=== What you should do ===
Report only the number of lines below in which the string "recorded" appears.
BEGIN
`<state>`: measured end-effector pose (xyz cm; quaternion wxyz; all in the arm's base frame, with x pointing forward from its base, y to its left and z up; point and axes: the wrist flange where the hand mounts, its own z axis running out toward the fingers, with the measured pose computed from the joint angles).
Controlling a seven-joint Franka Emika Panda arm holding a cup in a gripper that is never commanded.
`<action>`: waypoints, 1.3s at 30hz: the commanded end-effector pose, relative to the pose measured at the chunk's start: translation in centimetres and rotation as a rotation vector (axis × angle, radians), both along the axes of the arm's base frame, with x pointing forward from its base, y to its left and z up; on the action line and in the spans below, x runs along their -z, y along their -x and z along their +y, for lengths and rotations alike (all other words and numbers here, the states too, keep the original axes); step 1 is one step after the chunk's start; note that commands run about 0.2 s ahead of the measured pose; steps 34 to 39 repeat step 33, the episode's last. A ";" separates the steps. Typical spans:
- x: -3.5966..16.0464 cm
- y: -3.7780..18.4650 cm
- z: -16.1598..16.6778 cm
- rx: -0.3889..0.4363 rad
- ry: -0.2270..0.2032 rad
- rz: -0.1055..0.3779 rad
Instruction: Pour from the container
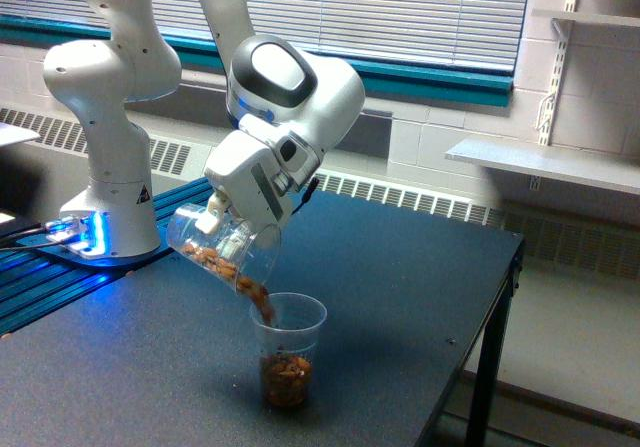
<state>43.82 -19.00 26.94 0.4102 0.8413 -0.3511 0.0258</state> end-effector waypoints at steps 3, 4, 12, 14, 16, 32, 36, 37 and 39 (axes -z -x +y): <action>-0.3 -0.5 -0.1 -0.011 0.005 0.021; -0.3 -0.6 -0.1 -0.012 0.006 0.022; -0.3 -0.7 -0.2 -0.012 0.005 0.023; -0.3 -0.8 -0.3 -0.014 0.003 0.026; -0.4 -0.8 -0.3 -0.013 0.001 0.026; -0.8 -1.3 -0.8 -0.025 -0.016 0.008; -0.9 -1.3 -0.8 -0.025 -0.015 0.007; -0.9 -1.3 -0.8 -0.025 -0.015 0.007; -0.9 -1.3 -0.8 -0.025 -0.015 0.007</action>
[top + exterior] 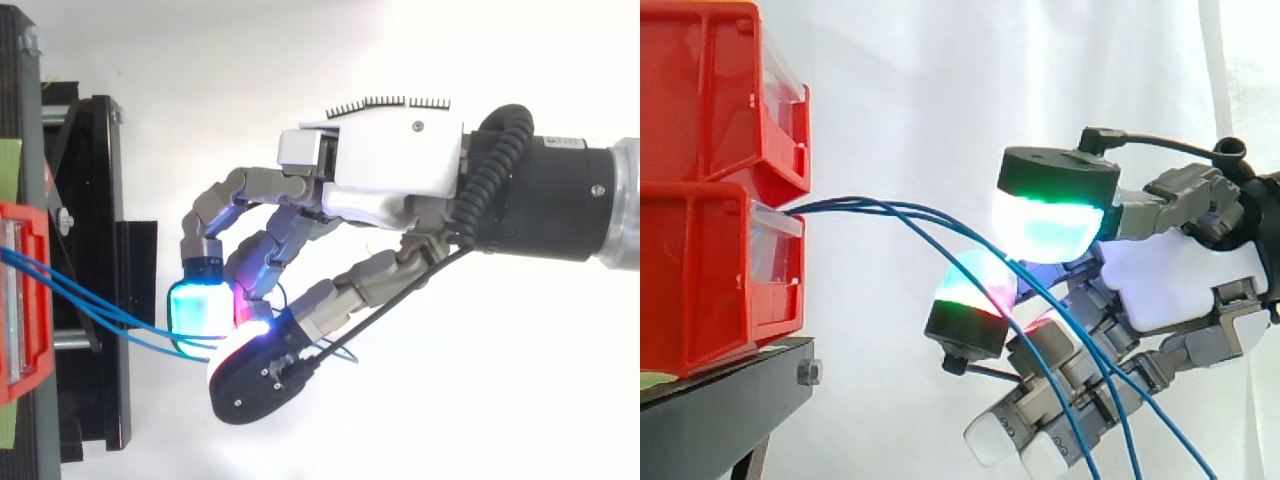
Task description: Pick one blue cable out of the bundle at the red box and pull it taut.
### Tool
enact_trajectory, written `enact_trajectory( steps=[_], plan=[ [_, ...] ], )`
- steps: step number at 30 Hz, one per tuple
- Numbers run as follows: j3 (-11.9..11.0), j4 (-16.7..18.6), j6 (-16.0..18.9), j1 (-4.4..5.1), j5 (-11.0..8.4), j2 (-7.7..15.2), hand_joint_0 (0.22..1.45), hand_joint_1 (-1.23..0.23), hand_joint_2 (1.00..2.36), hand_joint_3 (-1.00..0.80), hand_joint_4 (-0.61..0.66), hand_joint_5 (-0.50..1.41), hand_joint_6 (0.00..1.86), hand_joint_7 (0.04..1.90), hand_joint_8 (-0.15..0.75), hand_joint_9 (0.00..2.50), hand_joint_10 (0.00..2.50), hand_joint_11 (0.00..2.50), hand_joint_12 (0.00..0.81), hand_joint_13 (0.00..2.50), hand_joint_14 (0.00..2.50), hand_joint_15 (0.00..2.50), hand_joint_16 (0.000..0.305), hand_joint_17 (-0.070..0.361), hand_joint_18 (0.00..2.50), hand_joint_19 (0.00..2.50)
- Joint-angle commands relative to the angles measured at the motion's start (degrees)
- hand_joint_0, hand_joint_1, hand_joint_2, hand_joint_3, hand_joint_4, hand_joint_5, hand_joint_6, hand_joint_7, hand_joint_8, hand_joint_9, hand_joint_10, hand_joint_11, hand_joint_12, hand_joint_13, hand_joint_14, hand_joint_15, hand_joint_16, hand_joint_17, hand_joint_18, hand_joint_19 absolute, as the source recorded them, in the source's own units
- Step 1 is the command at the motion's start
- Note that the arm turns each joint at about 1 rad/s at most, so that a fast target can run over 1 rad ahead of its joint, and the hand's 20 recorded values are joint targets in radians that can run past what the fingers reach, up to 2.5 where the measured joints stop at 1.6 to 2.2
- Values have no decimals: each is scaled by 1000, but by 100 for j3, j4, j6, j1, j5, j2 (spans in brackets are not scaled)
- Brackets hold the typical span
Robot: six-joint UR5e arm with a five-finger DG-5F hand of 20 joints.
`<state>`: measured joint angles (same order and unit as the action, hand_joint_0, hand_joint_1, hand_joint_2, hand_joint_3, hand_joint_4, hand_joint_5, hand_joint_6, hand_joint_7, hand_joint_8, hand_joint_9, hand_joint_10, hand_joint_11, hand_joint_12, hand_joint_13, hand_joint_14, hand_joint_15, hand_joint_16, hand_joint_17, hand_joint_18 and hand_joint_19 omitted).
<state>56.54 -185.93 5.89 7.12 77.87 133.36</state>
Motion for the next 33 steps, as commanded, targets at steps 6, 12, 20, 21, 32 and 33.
enact_trajectory(
  steps=[6, 12, 20, 21, 32, 33],
  plan=[
    [-2, 4, 0, 9, -8, -3, 654, -852, 1017, -246, 88, -190, 897, 1049, 352, 1026, 12, 1206, 361, 679, 13, 358, 52, 117, 605, 343],
    [-2, 4, 0, 17, -17, -3, 719, -943, 1014, -323, 108, -198, 902, 982, 338, 990, 12, 1197, 361, 676, 13, 347, 52, 117, 611, 309],
    [-2, -14, 9, 17, -17, -3, 704, -988, 1000, -500, 137, -196, 896, 955, 339, 980, 13, 1188, 357, 672, 13, 348, 52, 116, 619, 295],
    [-2, -14, 9, 17, -17, -3, 687, -983, 1000, -500, 138, -195, 897, 946, 339, 980, 13, 1188, 356, 671, 13, 345, 52, 116, 617, 311],
    [-2, 4, 9, 17, -17, 5, 610, -741, 1004, -448, 140, -165, 871, 1033, 352, 1038, 14, 1191, 362, 682, 14, 368, 51, 115, 605, 377],
    [-2, 4, 9, 17, -17, -3, 621, -751, 1008, -394, 129, -164, 874, 1055, 352, 1038, 13, 1196, 360, 684, 14, 376, 51, 115, 605, 380]
  ],
)
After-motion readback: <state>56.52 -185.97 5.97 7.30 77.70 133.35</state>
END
=== Task result ===
2